The secondary target, however, would be Republicans. As PDiddie theorizes, pushing HB 2504 rather than 4416 shows a desire, on the part of Texas Republican leadership, to give the Democrats more competition from the left. Given the gains that Texas Democrats have post-2016, particularly in metro areas, Republicans want to quash or reverse those gains as quickly as possible.
Greens and Republicans in this state have long had a nod-and-wink adversity. As far back as the first petition drive in 2000, some Republicans have been happy to sign Green ballot access petitions as a way to stick it to the Democrats. A group of wealthy Republicans (unbeknownst to the GPTX at the time) partially sponsored the Greens' petition drive in 2010 via an in-kind donation. And in 2019, wittingly or not, Republicans in the Lege may help resurrect the Greens.

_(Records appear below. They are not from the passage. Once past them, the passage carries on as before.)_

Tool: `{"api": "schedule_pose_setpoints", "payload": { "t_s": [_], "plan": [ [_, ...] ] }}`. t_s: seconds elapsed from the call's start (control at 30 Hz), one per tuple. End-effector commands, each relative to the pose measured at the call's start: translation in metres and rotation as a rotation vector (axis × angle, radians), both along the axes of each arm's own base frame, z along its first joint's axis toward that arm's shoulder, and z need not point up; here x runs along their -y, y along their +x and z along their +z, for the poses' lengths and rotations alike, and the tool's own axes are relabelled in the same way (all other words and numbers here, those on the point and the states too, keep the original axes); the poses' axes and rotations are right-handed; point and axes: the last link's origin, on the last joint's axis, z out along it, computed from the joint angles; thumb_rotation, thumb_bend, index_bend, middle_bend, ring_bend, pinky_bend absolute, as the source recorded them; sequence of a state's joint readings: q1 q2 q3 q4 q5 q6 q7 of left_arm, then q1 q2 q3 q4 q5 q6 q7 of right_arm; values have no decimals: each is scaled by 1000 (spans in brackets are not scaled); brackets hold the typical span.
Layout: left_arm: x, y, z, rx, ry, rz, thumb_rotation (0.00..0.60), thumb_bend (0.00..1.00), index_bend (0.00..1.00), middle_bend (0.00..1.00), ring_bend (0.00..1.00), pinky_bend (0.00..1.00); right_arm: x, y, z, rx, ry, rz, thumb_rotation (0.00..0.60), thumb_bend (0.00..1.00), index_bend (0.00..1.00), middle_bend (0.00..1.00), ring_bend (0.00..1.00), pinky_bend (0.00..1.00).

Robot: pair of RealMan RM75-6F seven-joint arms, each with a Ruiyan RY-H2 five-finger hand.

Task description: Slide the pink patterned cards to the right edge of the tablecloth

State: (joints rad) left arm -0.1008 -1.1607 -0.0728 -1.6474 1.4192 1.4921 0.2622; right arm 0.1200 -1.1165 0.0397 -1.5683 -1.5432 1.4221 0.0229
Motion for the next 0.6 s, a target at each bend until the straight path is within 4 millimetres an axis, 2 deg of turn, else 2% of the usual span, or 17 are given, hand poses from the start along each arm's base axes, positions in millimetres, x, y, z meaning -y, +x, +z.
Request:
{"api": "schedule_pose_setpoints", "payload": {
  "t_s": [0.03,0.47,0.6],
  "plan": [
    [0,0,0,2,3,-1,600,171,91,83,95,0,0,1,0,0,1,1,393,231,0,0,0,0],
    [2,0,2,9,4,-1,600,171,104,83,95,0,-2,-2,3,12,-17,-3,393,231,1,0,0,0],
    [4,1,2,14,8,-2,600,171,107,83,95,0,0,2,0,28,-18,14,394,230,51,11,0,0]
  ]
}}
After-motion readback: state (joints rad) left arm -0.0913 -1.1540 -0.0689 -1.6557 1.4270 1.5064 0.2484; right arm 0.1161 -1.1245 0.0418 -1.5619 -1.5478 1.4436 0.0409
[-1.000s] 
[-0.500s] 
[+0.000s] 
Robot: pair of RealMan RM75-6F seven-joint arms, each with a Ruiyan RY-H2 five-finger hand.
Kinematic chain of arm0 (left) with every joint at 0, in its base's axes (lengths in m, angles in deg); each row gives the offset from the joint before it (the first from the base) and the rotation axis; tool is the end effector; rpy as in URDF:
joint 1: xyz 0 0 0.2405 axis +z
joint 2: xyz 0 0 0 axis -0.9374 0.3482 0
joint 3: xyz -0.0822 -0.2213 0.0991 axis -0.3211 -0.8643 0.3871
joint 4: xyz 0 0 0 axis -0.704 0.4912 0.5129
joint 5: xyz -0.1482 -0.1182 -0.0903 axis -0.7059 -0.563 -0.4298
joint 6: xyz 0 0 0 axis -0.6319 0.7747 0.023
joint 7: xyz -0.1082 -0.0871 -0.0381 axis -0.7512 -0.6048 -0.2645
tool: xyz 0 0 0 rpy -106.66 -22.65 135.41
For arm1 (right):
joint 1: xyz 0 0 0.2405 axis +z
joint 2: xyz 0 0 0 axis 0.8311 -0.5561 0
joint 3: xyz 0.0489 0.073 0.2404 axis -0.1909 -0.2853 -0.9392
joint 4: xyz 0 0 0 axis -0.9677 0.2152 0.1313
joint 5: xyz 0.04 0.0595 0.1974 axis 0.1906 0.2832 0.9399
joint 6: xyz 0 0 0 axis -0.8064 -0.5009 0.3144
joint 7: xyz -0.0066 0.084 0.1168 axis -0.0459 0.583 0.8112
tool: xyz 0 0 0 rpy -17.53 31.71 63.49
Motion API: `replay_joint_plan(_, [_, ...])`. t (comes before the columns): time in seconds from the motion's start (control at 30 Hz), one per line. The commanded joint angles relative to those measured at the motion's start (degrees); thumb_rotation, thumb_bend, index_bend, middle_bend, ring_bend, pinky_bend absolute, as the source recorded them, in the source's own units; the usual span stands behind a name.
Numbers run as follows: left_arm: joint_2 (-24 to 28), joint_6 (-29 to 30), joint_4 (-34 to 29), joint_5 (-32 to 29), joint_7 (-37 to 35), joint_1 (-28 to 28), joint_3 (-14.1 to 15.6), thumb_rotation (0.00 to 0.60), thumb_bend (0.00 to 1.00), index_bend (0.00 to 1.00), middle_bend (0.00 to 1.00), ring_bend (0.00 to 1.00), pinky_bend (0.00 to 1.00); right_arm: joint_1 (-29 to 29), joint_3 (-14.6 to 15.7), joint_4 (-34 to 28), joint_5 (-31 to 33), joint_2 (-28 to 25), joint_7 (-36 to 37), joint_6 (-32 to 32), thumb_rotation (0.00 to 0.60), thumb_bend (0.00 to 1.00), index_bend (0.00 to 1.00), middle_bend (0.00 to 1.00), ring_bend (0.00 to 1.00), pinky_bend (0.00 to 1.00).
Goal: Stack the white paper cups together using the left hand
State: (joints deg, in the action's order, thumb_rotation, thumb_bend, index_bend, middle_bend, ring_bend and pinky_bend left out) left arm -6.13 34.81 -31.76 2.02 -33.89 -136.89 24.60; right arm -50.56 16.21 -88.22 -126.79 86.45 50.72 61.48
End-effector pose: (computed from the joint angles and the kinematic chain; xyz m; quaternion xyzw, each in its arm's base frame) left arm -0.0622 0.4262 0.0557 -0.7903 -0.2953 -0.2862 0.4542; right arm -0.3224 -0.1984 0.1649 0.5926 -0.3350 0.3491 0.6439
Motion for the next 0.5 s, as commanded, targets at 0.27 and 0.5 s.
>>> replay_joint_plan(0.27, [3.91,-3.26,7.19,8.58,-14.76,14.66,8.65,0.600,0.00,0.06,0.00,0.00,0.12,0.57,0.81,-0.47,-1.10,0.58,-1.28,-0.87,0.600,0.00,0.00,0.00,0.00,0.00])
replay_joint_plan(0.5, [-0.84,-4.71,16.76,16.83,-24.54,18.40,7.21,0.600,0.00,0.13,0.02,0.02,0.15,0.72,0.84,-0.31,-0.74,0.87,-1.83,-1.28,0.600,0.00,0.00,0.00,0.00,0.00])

This dynamic does not endear the Green Movement to Democrats, especially in the cities where they have new-found strength. In the 2020 cycle, smelling orange blood in the water, the Democrats will use every trick available to stunt the Greens' progress. But if HB 2504 becomes law, the Greens' largest obstacle is effectively removed.
As much as I hate to say anything of the sort, it may behoove GPTX to pledge not to run in competitive districts and other races where Democrats have a chance at taking over Republican seats—or losing seats they currently occupy—in exchange for the Donkeys calling off their dogs and concentrating on their own campaigns. NOTE: Please understand that I am not advocating this strategy, just envisioning it.
But what if the whole state turns out to be competitive?
Imagine a scenario in which Sen. Bernie Sanders wins the Democratic presidential nomination to take on the Trumpster. Even in light of their profound disappointment with Sanders's relative silence on foreign policy, would Texas Greens opt not to put a candidate in the presidential spot? Unlikely, but quite a bit of what's going on in US politics would have seemed implausible even a decade or two ago.